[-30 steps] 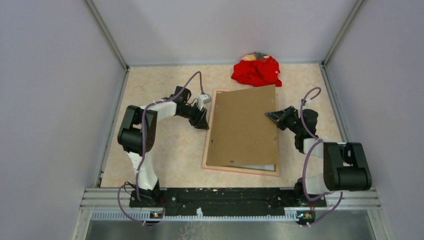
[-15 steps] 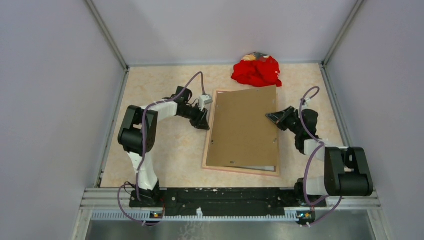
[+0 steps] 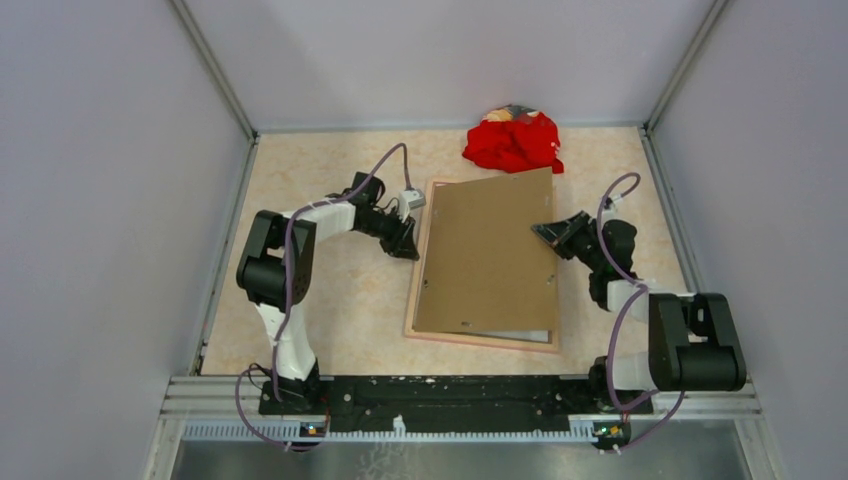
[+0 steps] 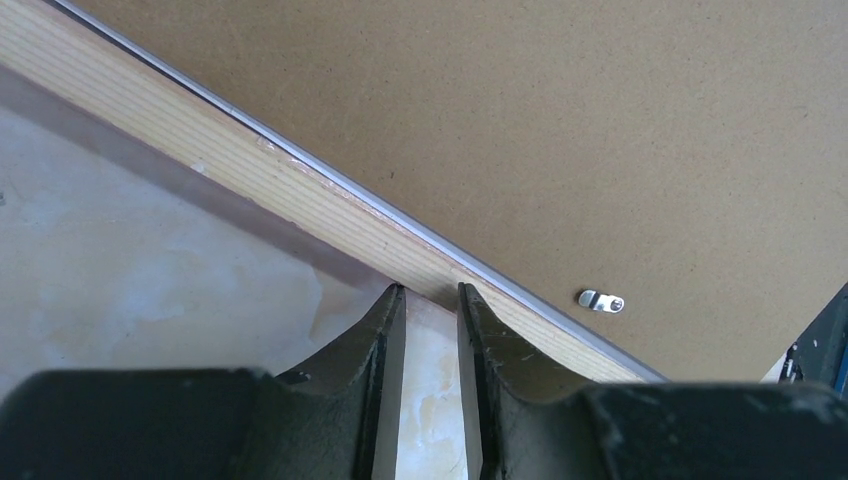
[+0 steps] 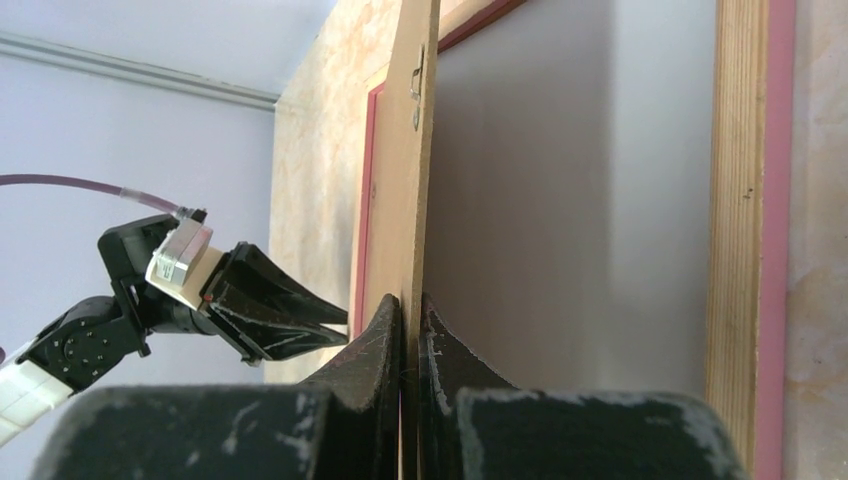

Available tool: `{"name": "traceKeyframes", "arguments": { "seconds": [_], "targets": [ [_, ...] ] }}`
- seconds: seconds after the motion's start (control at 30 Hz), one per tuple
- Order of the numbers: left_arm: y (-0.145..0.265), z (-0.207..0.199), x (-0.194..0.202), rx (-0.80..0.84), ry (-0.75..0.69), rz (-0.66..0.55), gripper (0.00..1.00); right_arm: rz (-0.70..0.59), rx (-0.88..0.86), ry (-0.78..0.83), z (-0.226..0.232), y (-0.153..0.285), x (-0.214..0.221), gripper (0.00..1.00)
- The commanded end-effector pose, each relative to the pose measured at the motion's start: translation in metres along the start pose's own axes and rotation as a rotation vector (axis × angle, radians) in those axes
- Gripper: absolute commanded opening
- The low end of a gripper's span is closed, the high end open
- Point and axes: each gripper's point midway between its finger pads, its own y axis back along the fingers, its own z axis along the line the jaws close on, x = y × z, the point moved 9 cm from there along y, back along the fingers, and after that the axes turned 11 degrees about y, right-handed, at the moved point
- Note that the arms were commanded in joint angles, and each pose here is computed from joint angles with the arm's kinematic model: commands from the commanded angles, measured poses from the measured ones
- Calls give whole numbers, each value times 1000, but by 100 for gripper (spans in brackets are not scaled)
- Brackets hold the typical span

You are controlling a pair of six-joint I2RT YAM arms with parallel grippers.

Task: Put the photo into the frame
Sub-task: Turn over the photo frame item on the photo frame.

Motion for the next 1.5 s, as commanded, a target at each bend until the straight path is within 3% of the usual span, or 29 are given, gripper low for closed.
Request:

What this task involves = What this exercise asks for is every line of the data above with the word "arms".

Your response =
- Note that the arms were commanded in joint angles, and each pose here is computed from joint angles with the arm's kinematic model: commands from the commanded angles, measured poses from the measured ones
You are controlling a pair of six-joint I2RT YAM arms with parallel grippers.

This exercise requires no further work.